PROBLEM TO WORK ON> Lines in the following data that contain the string "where" are to be counted. Report only their number.

INFORMATION PROVIDED>
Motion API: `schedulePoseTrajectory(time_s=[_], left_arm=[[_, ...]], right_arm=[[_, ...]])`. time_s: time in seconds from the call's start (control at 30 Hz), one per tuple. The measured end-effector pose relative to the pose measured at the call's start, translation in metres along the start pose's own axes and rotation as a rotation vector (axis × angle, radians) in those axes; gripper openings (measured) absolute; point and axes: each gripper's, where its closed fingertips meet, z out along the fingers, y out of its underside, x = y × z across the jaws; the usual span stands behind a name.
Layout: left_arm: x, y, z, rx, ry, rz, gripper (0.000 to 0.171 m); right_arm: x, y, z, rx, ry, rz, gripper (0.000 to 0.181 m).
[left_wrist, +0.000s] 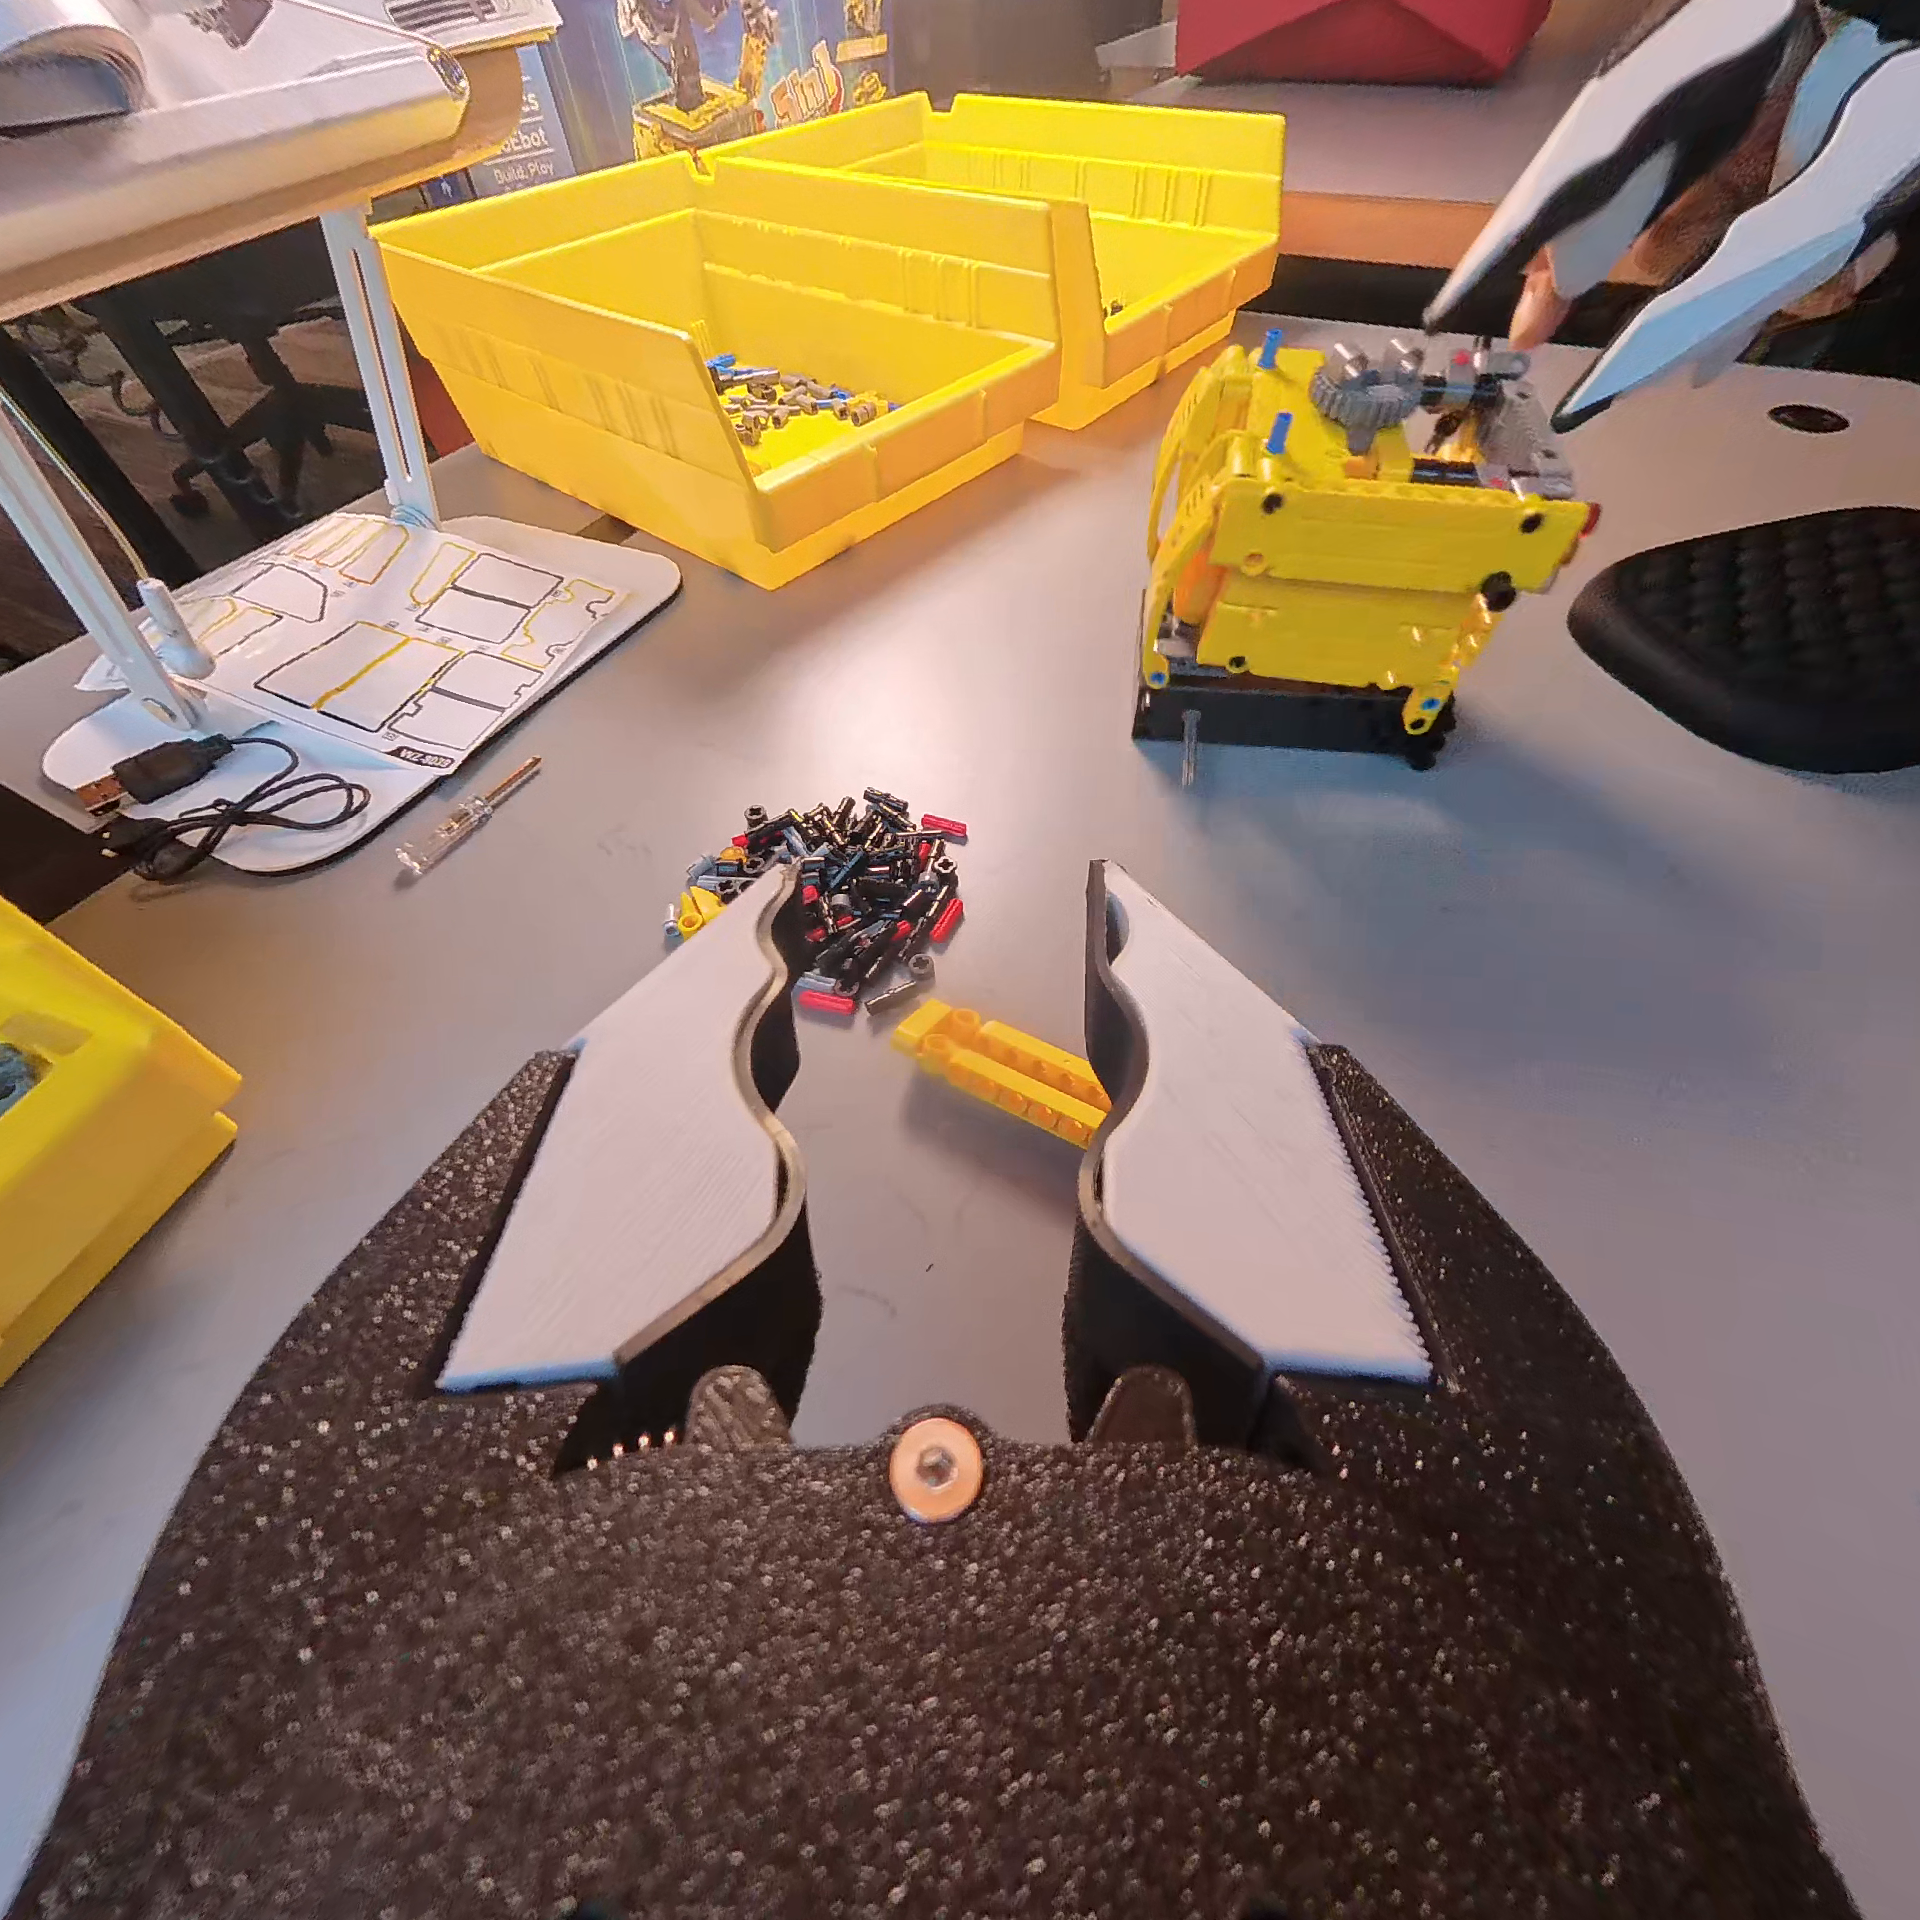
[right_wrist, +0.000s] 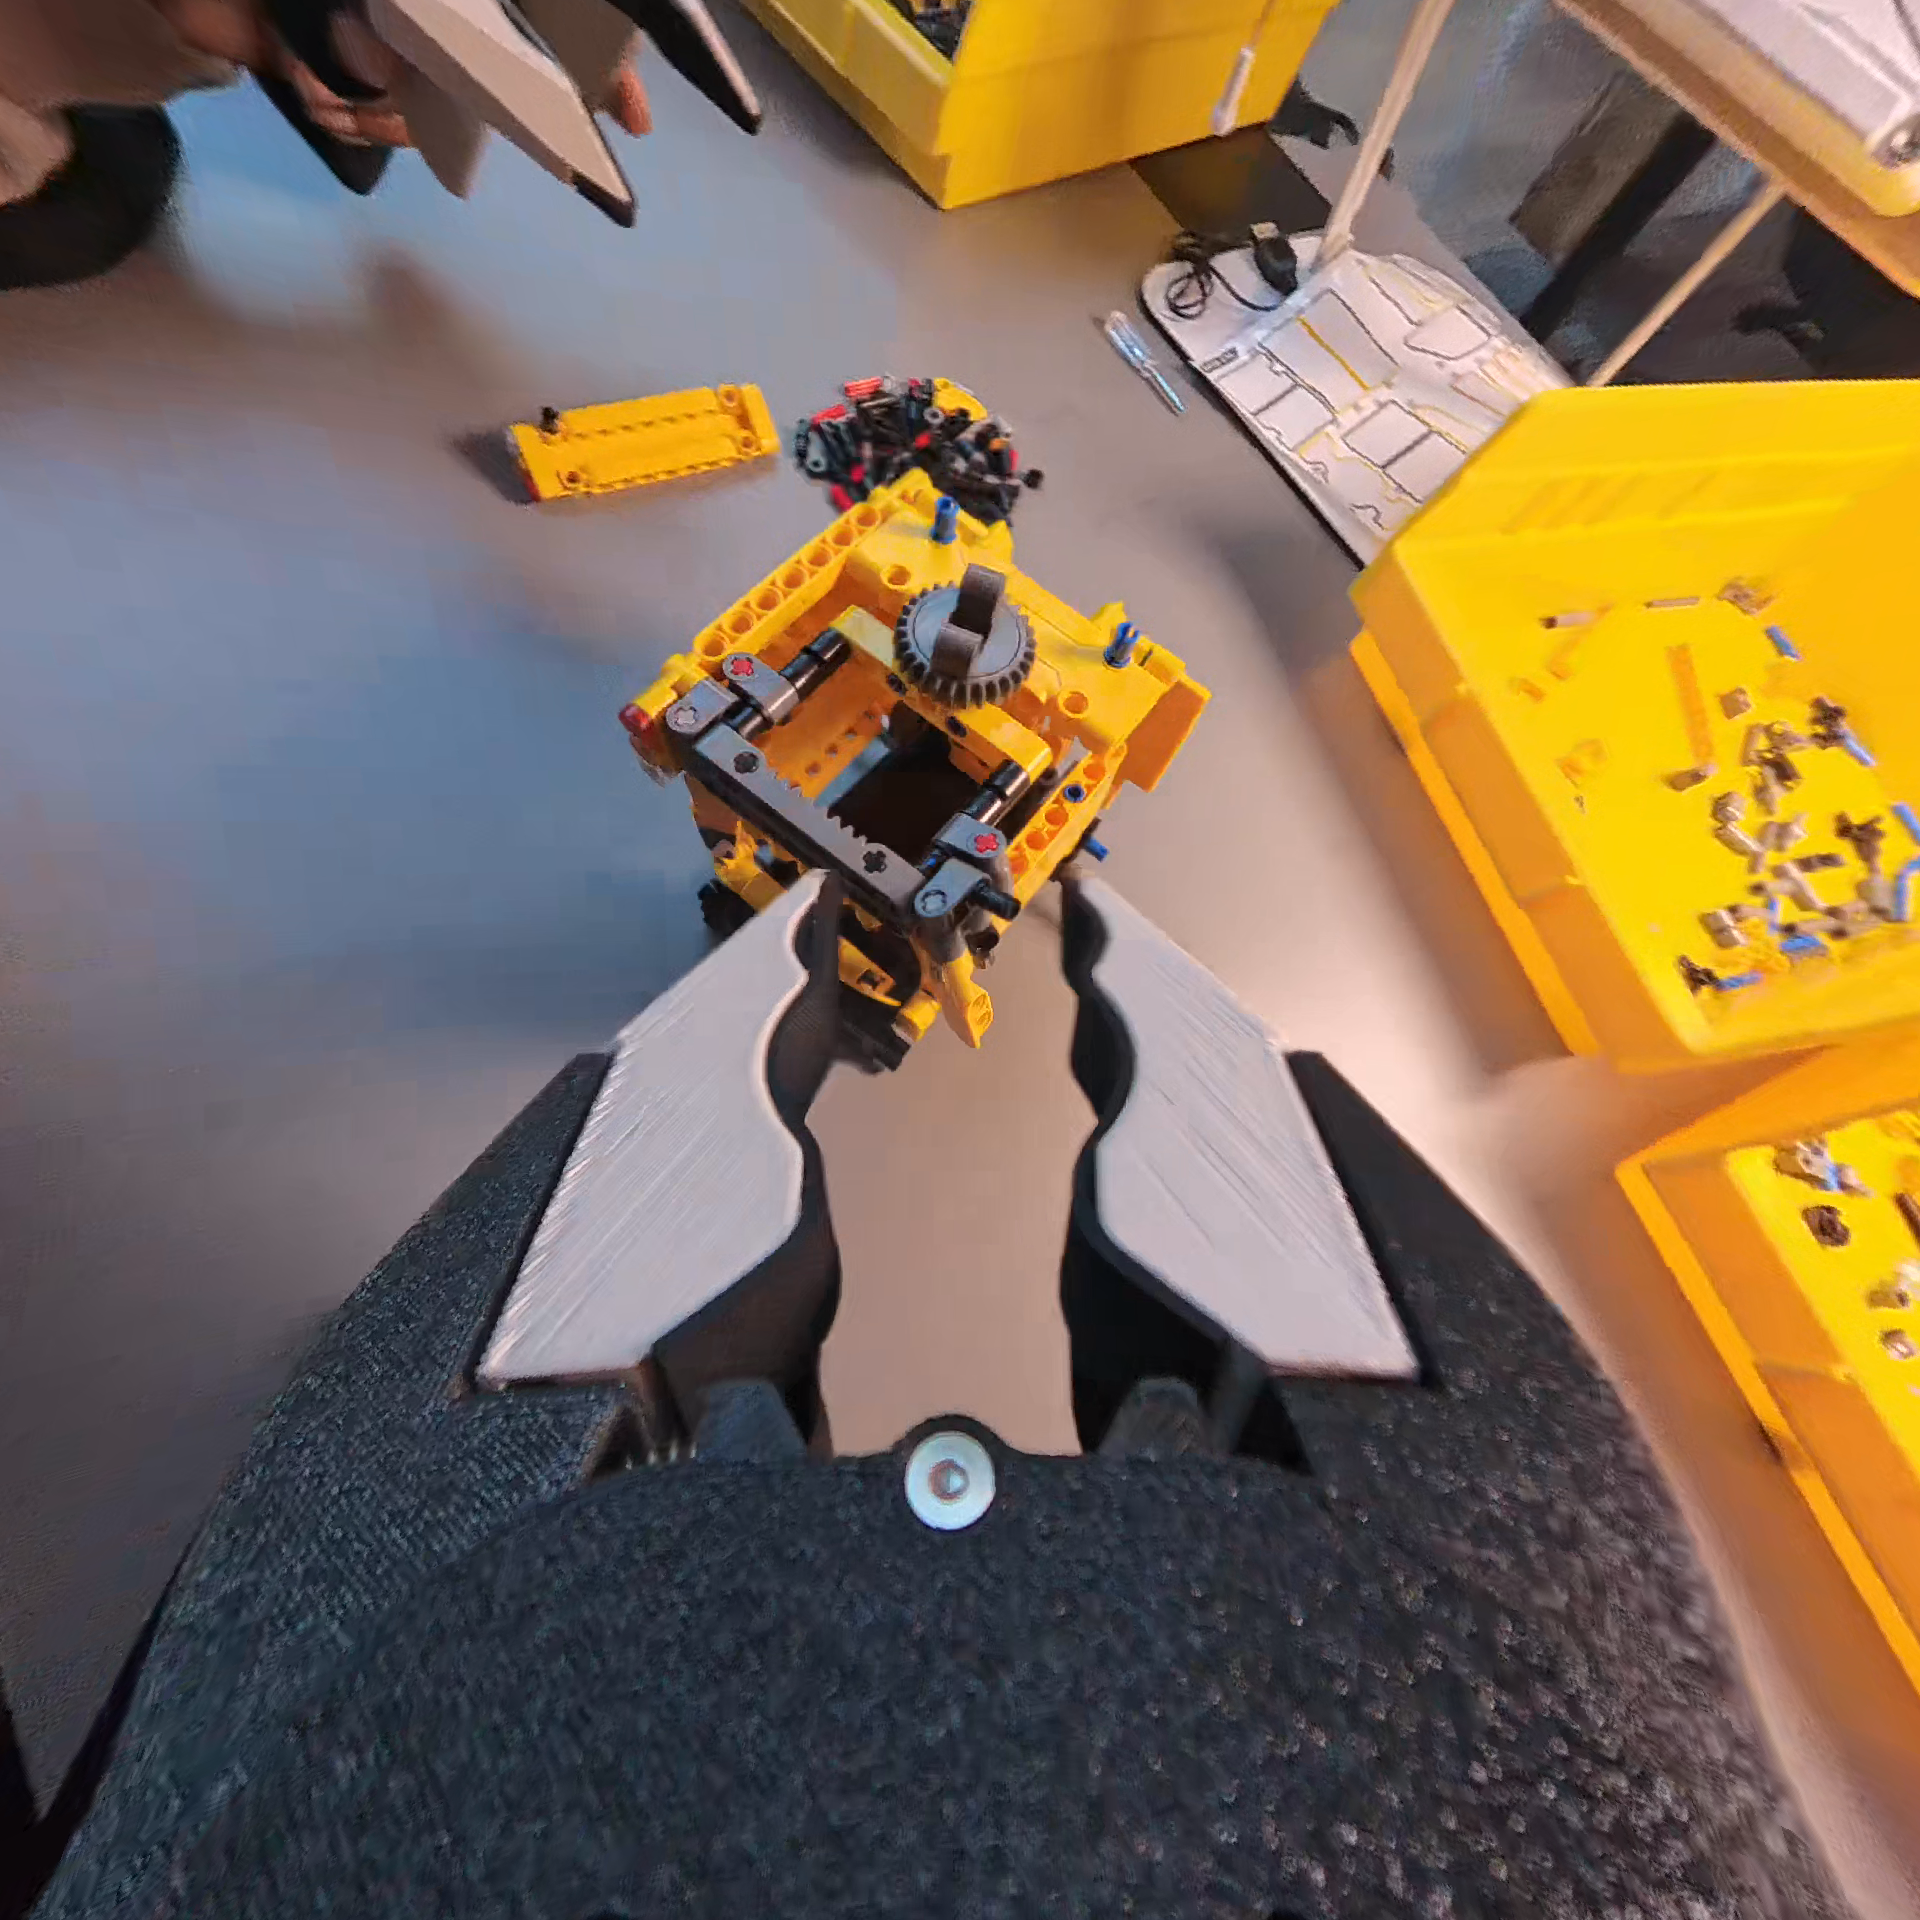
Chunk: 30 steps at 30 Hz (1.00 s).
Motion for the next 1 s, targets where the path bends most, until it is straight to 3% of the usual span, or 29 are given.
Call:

YOUR SOLUTION> 2